# Exercise directions
Your answer must be a single number: the count of lines in the records below that include the string "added".
□ □ □ □ □
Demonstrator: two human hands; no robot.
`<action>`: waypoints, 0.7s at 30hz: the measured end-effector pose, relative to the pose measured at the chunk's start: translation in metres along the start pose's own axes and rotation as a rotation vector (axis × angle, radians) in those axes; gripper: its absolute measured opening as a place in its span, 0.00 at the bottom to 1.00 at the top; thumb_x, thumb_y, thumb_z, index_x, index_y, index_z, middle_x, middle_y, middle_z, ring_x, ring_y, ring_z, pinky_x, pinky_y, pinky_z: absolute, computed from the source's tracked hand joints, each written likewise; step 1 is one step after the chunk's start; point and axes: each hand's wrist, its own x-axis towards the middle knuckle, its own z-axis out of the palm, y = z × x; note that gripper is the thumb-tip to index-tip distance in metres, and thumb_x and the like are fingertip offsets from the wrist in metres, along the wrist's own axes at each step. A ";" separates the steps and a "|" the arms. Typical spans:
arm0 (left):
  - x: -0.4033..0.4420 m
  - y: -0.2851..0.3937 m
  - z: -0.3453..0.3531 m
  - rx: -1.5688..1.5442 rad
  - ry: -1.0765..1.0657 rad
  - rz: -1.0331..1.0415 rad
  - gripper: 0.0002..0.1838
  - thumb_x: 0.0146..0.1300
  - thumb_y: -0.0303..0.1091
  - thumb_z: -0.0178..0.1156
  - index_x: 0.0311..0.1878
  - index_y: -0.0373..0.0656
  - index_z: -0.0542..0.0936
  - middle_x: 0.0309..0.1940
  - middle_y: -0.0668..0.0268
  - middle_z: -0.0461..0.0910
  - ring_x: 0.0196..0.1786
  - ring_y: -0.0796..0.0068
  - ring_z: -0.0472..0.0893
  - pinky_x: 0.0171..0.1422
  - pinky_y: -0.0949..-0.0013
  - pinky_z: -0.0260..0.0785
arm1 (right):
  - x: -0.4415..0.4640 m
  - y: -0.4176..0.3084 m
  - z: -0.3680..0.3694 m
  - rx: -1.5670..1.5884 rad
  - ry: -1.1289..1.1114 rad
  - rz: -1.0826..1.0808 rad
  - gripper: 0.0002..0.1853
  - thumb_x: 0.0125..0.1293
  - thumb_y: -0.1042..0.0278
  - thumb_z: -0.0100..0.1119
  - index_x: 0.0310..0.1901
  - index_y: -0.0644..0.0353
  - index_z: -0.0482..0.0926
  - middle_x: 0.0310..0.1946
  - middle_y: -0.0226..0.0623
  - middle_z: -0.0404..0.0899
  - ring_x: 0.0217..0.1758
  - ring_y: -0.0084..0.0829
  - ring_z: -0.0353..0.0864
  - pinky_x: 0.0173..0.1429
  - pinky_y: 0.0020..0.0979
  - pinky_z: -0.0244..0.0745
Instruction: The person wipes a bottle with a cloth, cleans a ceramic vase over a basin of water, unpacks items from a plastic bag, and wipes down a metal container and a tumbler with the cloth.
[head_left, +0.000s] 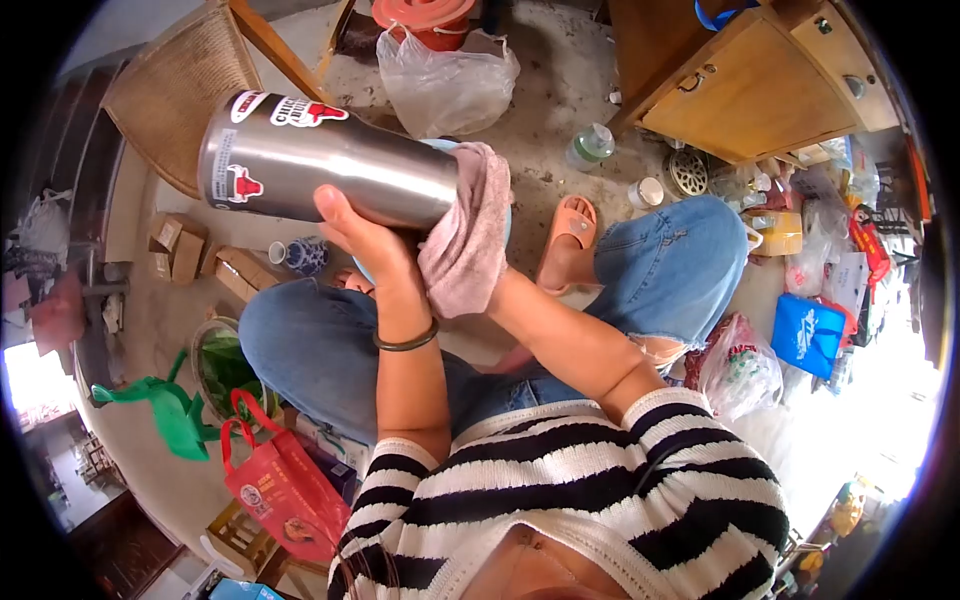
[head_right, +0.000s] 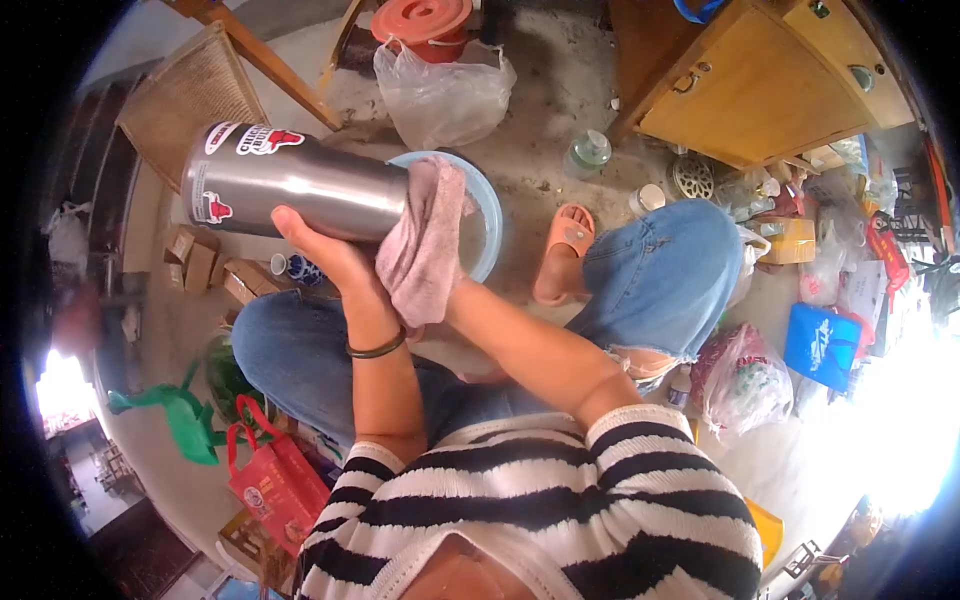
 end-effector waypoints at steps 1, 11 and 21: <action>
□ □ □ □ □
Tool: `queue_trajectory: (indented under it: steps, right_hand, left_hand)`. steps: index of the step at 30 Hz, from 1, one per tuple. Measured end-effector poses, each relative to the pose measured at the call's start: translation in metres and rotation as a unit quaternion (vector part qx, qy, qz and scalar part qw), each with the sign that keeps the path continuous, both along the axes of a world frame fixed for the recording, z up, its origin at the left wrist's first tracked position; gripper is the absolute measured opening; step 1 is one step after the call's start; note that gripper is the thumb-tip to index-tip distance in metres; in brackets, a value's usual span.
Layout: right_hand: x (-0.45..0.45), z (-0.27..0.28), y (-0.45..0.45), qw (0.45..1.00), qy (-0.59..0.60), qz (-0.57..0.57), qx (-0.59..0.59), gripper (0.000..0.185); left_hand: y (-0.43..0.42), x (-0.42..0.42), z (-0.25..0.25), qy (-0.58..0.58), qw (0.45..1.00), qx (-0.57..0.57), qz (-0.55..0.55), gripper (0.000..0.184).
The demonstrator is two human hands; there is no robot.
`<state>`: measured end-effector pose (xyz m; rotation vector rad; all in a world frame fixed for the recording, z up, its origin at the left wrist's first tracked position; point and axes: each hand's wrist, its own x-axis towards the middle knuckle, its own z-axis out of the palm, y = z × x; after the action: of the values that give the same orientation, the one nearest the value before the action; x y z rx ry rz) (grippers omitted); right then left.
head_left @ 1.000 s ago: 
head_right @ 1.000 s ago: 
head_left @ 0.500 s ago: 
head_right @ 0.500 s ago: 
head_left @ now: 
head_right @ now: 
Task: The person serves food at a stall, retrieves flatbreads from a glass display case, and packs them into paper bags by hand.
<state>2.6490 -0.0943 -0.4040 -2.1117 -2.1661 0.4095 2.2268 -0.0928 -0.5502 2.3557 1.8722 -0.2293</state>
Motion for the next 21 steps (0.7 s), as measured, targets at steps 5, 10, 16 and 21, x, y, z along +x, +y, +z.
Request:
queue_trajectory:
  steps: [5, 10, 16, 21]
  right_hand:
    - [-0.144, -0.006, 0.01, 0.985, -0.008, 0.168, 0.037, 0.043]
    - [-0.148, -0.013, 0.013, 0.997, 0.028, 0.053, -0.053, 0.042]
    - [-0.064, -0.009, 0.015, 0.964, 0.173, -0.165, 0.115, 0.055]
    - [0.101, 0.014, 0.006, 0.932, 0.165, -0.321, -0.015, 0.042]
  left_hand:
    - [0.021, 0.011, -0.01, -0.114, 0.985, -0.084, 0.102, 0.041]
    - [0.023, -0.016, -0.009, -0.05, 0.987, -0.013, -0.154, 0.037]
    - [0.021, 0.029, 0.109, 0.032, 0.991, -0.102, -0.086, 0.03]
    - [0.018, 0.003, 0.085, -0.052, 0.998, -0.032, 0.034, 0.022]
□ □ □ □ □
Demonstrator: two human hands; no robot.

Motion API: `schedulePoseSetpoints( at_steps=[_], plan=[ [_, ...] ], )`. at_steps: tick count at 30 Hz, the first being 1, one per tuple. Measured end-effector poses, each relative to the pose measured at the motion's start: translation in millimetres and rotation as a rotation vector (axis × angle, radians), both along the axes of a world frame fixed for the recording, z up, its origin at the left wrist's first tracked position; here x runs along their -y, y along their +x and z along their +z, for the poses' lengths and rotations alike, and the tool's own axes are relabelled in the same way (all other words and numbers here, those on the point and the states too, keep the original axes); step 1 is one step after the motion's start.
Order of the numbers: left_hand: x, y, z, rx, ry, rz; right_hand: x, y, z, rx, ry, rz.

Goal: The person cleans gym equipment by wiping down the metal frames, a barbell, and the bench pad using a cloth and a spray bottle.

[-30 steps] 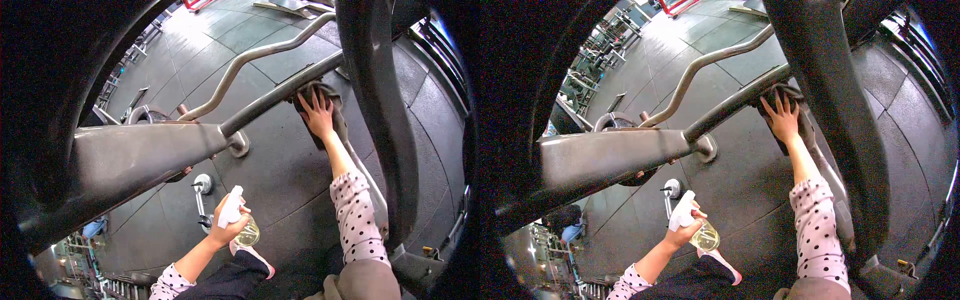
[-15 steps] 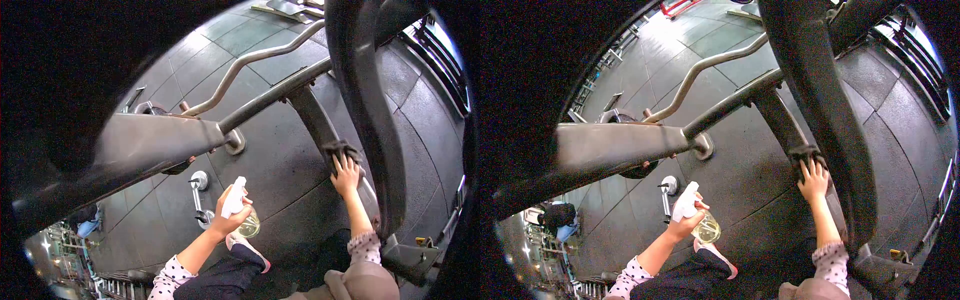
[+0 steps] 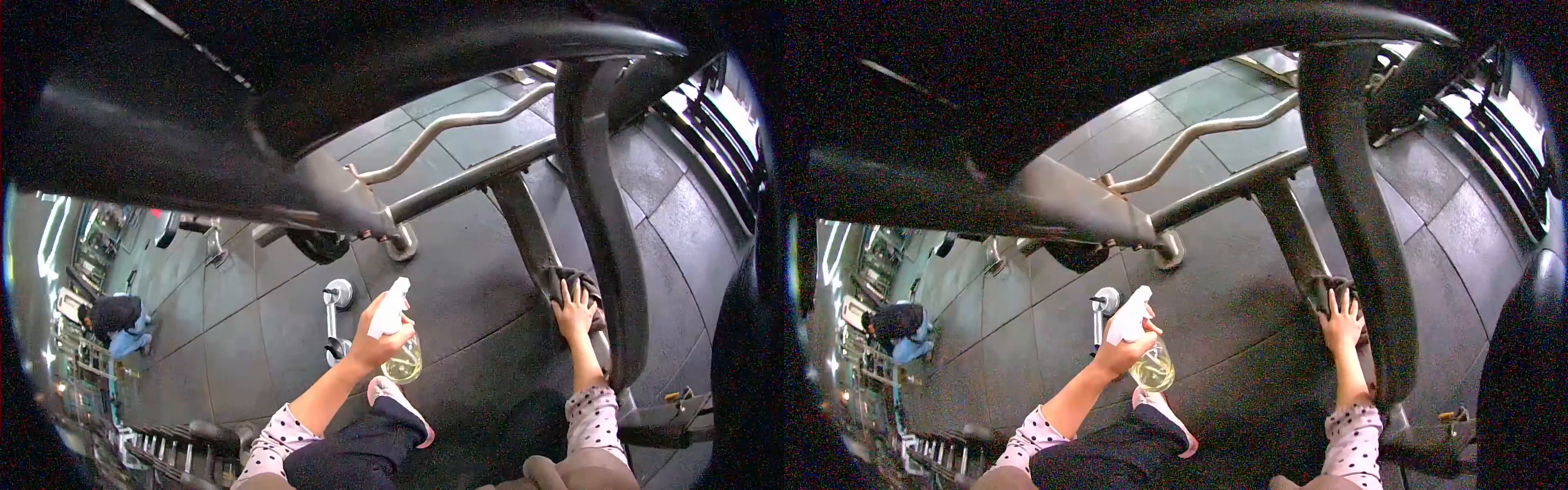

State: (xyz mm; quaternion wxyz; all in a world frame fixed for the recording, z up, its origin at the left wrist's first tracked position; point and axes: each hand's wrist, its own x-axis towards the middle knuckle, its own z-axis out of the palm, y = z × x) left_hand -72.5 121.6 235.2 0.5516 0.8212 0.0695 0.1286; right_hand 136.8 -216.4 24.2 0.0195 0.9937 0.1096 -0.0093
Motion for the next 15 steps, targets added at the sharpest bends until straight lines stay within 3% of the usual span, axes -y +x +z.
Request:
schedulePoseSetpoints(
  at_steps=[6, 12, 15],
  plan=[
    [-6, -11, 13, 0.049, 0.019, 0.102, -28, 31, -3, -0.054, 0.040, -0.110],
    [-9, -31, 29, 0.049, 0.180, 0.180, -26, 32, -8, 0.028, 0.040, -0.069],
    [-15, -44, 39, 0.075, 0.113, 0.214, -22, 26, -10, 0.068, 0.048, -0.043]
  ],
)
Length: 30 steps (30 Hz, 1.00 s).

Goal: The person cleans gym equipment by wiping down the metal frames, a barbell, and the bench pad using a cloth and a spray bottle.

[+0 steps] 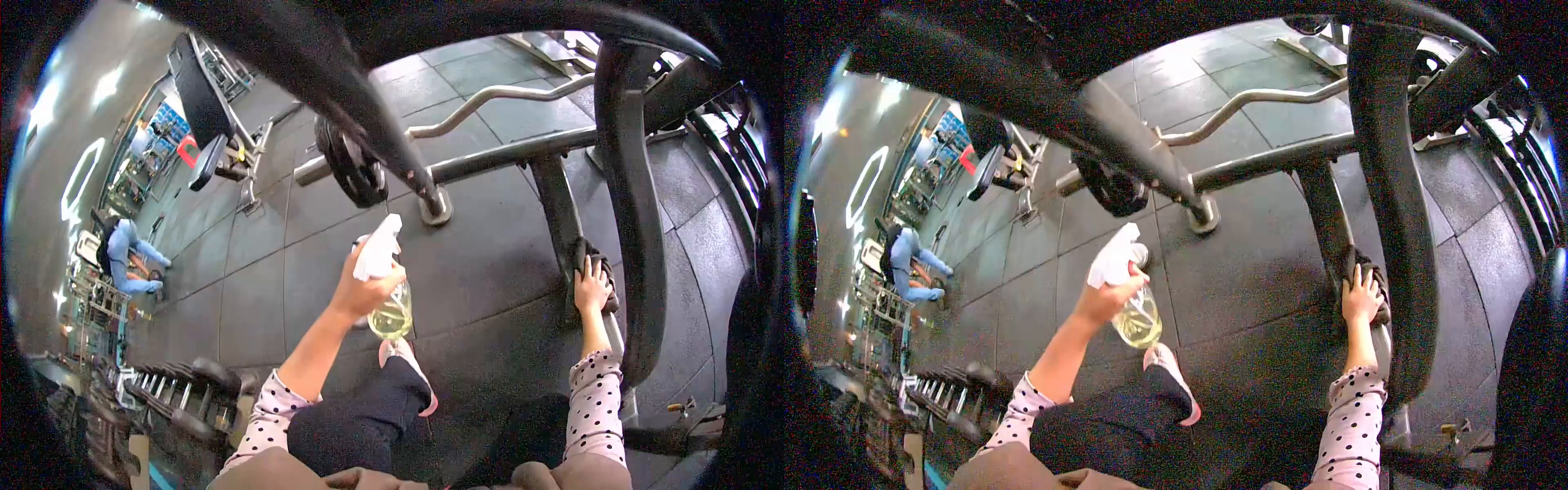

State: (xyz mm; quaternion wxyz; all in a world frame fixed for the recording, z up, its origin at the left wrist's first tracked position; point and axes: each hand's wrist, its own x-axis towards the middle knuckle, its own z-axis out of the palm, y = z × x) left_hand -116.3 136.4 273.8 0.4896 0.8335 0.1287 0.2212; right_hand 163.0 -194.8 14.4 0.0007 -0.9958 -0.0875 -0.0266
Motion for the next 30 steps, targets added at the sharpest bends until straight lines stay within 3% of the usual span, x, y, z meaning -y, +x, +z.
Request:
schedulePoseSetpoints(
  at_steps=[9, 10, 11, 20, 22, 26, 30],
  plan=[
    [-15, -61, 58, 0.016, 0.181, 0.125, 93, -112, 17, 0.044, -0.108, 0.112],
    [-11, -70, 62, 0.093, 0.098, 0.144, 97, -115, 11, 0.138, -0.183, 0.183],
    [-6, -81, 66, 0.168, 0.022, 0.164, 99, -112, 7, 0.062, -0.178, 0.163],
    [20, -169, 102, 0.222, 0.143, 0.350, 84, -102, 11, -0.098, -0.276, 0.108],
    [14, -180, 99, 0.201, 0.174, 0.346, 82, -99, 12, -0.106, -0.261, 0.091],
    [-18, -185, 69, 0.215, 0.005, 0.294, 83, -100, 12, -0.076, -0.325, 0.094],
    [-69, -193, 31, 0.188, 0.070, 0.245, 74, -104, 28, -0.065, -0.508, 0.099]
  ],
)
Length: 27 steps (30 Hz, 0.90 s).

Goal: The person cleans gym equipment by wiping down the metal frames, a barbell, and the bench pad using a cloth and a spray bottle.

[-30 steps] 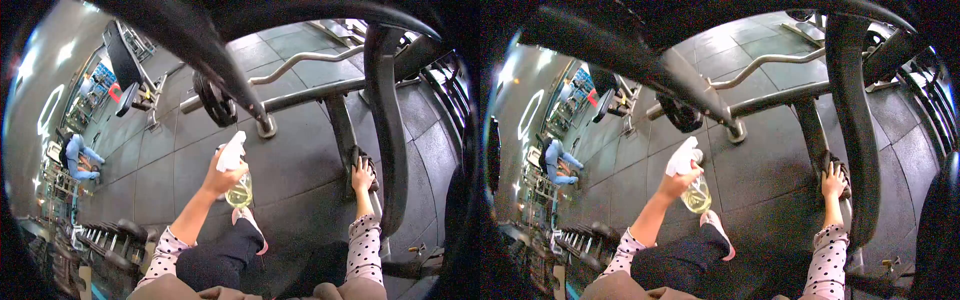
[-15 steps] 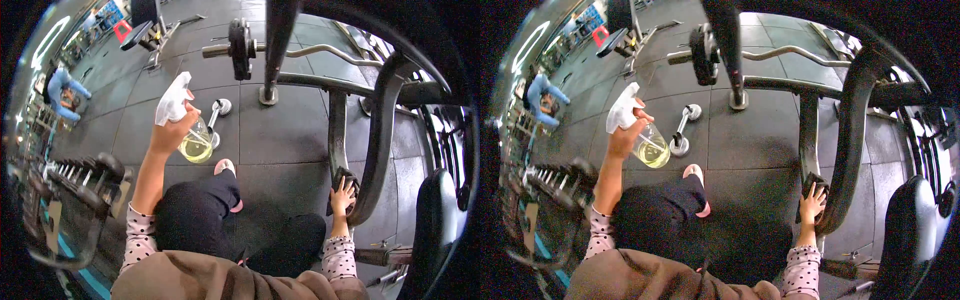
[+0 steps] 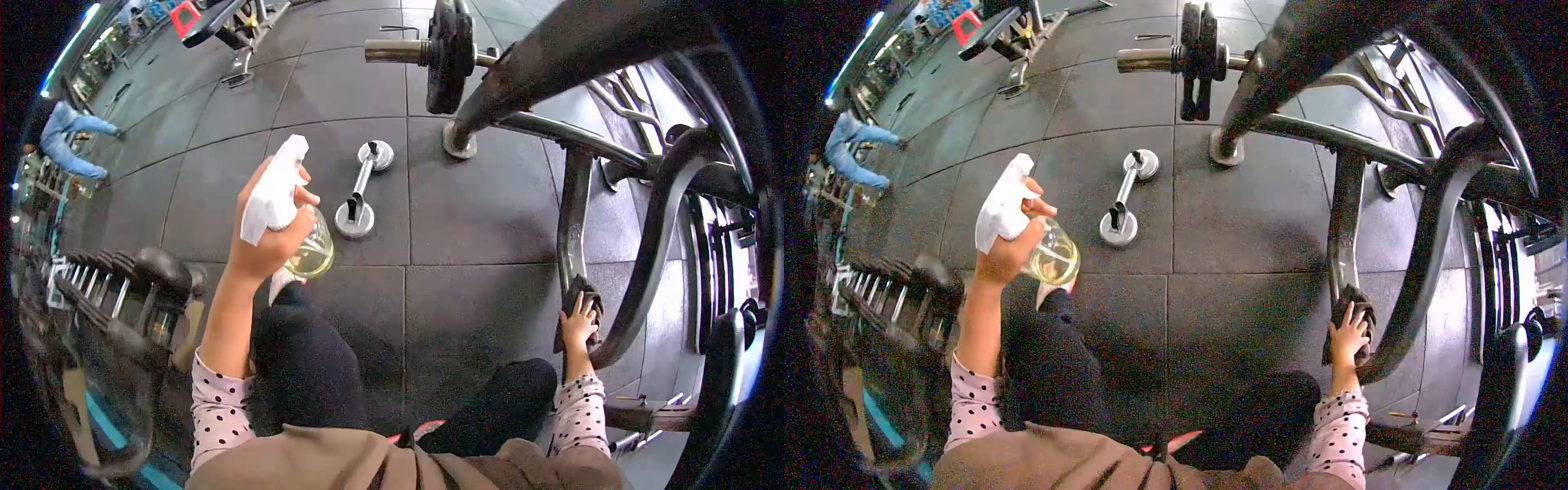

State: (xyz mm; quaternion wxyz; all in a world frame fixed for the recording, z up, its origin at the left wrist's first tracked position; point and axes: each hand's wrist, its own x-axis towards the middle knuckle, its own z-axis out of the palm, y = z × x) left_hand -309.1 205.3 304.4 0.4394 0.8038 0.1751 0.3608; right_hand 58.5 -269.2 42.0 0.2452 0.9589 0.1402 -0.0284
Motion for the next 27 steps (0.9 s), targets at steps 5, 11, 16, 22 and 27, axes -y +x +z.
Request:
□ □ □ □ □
# Answer below
2